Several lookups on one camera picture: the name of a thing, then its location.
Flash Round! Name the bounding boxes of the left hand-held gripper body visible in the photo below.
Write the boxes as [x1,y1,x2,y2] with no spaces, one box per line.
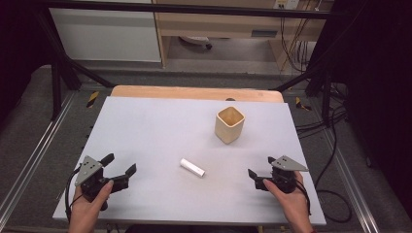
[74,155,130,213]

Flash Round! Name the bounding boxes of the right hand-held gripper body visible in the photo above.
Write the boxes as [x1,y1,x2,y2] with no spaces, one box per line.
[255,155,310,195]

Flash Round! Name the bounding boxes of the person's right hand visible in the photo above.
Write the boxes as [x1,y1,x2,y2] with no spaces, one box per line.
[261,170,314,229]

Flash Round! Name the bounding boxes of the person's left hand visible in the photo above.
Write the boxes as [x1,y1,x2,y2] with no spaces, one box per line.
[68,180,115,229]

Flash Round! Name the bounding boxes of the light grey table board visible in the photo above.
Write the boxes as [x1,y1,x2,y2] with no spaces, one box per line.
[51,95,327,227]

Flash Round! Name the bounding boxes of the beige square cup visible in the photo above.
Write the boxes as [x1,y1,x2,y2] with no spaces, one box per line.
[214,106,246,146]

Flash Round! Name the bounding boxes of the white cylinder tube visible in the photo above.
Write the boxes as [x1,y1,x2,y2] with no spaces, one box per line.
[180,157,206,179]

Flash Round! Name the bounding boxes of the wooden table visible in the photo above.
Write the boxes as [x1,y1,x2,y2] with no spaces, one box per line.
[110,84,285,104]

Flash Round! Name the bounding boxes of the black curtain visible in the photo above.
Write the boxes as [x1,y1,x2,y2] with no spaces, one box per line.
[0,0,56,122]
[319,0,412,224]

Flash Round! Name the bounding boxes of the white cabinet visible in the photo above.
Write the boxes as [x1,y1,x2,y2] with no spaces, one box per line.
[48,0,162,63]

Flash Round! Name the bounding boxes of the wooden desk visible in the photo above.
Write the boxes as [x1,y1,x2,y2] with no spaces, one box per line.
[152,0,335,71]

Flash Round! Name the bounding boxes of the office chair base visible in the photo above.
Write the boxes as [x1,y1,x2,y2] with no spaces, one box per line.
[178,35,214,50]

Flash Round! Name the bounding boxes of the white power strip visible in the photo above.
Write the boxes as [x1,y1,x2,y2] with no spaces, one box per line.
[273,0,301,11]

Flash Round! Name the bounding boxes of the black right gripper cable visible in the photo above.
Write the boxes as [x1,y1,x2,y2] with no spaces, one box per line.
[294,179,313,216]

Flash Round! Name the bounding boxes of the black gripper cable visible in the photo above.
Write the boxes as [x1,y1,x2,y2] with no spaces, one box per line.
[294,179,313,216]
[64,166,83,224]

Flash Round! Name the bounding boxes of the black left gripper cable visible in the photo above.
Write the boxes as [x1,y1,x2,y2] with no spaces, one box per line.
[64,166,83,224]

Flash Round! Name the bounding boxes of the aluminium floor rail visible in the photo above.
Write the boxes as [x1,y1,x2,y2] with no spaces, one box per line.
[322,127,382,233]
[0,92,78,221]

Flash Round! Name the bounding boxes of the black floor cable bundle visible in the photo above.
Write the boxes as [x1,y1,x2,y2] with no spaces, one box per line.
[294,105,348,140]

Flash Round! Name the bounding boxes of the black looped floor cable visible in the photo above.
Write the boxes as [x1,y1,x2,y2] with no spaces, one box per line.
[313,106,354,224]

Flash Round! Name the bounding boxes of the hanging cables under desk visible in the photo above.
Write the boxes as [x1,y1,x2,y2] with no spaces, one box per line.
[279,15,315,74]

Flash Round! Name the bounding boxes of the black metal frame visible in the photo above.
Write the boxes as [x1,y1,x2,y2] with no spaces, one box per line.
[32,0,358,122]

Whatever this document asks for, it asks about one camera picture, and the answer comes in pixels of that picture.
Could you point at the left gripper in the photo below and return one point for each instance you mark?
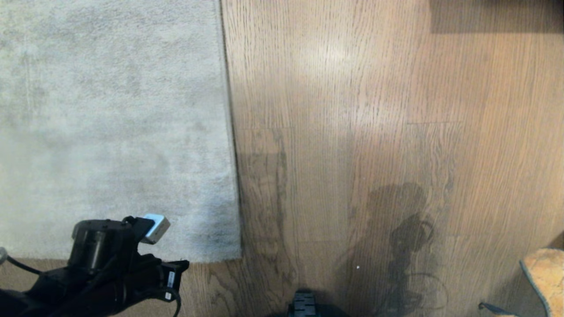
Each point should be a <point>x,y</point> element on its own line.
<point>152,277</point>

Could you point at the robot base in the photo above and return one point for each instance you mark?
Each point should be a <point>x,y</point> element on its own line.
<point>305,304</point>

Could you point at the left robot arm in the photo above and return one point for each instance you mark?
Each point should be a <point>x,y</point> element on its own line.
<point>94,246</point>

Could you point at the grey rug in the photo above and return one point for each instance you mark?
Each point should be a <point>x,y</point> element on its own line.
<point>110,123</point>

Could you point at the tan cushion with teal trim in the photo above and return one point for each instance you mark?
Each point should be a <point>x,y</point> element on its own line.
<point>548,277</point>

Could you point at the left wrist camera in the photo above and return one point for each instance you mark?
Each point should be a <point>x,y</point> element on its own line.
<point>155,229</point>

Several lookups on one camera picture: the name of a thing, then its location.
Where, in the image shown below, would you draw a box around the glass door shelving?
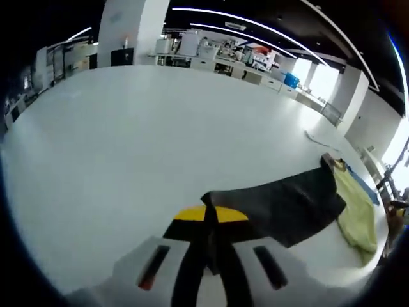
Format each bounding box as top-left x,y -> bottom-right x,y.
35,41 -> 98,88

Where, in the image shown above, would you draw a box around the long white lab bench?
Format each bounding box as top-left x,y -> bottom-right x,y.
146,51 -> 298,95

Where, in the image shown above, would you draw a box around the white side desk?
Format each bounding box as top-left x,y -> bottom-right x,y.
295,86 -> 344,126

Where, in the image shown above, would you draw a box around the ceiling light strips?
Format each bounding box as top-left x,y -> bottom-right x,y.
66,6 -> 381,92

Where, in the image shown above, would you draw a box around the grey mesh office chair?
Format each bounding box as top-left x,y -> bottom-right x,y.
320,102 -> 344,127

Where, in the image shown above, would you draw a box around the white template outline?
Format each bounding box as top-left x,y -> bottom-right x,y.
302,130 -> 343,152

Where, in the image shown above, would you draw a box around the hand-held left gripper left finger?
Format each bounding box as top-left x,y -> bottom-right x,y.
111,205 -> 212,307

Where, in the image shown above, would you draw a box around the white square pillar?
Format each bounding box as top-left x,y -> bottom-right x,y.
328,67 -> 370,119
97,0 -> 170,68

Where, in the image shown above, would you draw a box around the yellow blue black garment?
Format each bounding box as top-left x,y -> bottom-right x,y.
200,152 -> 382,276

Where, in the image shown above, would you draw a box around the black cabinet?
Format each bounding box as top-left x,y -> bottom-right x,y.
111,47 -> 135,67

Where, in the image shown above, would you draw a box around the blue crate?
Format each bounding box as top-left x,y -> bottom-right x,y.
284,72 -> 300,90

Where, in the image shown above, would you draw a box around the white equipment box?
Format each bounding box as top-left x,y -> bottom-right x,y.
180,31 -> 201,57

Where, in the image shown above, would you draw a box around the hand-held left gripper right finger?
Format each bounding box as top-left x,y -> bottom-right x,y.
212,206 -> 320,307

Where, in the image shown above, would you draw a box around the black metal stand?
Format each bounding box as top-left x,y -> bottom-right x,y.
373,137 -> 409,196

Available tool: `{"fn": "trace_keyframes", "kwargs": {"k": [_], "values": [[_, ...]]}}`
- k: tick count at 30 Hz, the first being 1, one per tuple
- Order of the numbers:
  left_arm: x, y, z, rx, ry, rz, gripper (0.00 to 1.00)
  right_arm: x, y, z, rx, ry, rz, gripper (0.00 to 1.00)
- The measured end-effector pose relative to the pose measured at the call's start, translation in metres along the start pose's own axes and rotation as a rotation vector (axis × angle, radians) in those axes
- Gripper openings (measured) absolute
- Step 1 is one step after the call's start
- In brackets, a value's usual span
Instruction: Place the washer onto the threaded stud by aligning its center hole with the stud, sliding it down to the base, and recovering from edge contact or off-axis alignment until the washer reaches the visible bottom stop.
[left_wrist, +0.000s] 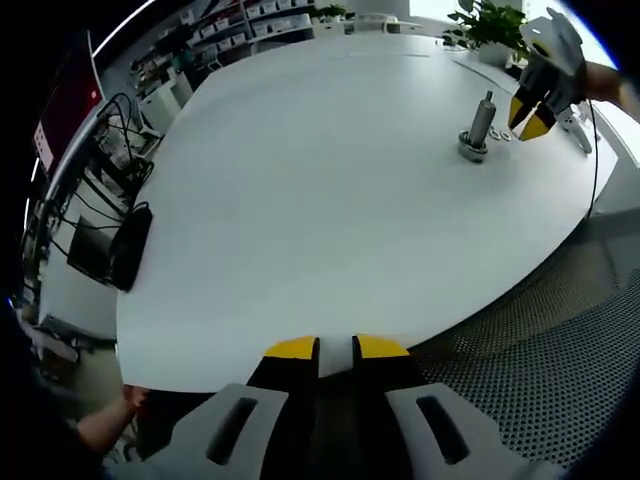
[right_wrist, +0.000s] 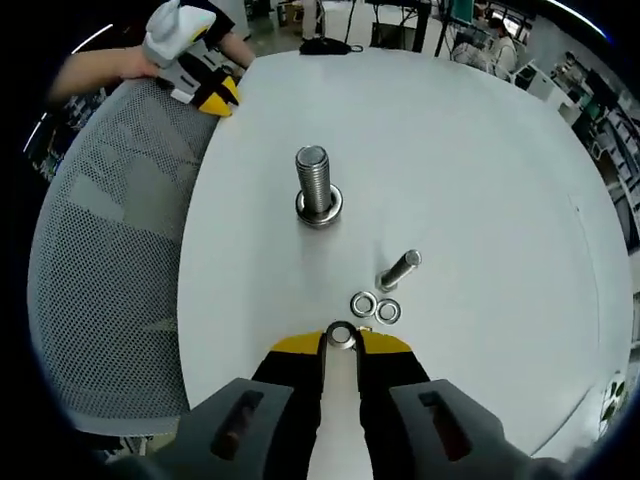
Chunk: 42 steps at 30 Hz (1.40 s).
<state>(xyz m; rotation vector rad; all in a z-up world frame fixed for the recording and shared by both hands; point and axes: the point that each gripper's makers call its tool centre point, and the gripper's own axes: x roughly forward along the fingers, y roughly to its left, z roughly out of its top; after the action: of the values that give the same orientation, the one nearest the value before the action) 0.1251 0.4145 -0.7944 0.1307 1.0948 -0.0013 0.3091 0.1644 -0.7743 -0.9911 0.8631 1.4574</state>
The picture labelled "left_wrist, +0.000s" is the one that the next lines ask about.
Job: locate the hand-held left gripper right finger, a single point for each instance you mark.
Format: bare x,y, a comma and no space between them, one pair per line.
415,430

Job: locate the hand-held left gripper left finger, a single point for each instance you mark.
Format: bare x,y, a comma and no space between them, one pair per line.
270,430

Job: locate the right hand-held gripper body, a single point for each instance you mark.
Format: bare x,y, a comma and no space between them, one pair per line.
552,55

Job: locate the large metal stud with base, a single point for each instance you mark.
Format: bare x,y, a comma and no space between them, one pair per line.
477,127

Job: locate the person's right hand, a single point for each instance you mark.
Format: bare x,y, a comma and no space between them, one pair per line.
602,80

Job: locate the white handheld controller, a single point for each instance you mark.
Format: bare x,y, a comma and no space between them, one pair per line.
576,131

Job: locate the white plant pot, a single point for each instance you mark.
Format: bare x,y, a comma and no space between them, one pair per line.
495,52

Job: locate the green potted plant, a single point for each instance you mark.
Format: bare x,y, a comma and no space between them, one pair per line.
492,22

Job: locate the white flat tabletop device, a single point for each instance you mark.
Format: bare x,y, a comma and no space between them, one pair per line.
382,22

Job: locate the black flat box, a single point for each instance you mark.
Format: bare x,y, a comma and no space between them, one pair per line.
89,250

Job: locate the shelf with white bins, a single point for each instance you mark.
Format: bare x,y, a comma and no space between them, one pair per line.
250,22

□ □ □ □ □

→ **What to do**
Take each line of the material above that holds the string "chair" and copy it.

→ **Finished exercise**
Flash Round! Name the bounding boxes of the office chair base visible in the photo above.
Where, in the image shown above, would you draw a box around the grey mesh office chair?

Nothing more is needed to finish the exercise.